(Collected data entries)
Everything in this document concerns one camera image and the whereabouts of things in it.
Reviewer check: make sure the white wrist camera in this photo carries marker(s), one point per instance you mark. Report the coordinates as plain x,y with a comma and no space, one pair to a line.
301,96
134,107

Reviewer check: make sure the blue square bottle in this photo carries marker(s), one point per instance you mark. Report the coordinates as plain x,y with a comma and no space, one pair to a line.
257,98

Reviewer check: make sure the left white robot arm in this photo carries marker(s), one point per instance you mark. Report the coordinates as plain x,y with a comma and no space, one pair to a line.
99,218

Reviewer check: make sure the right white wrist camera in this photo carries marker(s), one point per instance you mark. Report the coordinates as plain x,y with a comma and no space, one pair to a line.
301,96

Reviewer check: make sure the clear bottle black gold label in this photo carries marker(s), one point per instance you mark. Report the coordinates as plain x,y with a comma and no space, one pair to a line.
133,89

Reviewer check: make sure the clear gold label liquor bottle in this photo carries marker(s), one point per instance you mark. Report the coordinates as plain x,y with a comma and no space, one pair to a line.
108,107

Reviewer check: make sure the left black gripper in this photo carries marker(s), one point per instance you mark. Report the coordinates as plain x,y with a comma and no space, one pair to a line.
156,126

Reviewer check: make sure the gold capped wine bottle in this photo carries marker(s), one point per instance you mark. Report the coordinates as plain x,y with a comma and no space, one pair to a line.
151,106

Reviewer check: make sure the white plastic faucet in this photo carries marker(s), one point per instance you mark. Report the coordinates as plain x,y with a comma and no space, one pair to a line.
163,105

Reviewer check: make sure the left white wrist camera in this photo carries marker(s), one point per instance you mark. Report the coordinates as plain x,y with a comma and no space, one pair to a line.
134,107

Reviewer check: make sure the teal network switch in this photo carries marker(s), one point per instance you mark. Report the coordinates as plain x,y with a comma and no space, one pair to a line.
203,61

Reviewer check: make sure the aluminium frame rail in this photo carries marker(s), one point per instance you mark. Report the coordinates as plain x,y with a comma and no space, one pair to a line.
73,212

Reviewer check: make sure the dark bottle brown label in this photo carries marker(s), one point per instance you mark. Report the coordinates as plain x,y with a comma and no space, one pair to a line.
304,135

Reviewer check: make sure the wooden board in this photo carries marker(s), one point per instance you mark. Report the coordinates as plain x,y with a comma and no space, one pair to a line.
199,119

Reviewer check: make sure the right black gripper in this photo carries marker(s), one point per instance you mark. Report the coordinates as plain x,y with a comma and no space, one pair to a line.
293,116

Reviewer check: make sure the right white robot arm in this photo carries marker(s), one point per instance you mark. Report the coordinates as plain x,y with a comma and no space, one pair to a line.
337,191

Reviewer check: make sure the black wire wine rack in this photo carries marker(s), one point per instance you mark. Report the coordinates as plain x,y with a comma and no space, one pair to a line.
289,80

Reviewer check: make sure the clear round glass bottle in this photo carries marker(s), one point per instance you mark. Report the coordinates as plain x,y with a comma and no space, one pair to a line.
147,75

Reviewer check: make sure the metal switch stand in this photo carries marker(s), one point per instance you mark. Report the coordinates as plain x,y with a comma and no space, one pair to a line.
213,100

» DESCRIPTION OF THE TASK:
Lines from the one containing "Reviewer check: make sure the right black" through the final line of the entries are the only ones to print, and each must match exactly.

» EXERCISE RESPONSE:
Reviewer check: make sure the right black gripper in this photo carries marker(s), one point per instance you mark. Report the coordinates as plain x,y with a comma and no space, one pair to a line.
293,116

Reviewer check: make sure the right white robot arm in this photo carries marker(s), one point per instance you mark. Report the coordinates as plain x,y with a comma and no space, one pair to a line.
337,191

Reviewer check: make sure the black wire wine rack in this photo carries marker(s), one point per instance you mark. Report the coordinates as plain x,y with a comma and no space, one pair to a line.
289,80

Reviewer check: make sure the clear round glass bottle in this photo carries marker(s), one point per instance you mark. Report the coordinates as plain x,y with a comma and no space, one pair to a line.
147,75

Reviewer check: make sure the metal switch stand in this photo carries marker(s), one point per instance you mark. Report the coordinates as plain x,y with a comma and no space, one pair to a line.
213,100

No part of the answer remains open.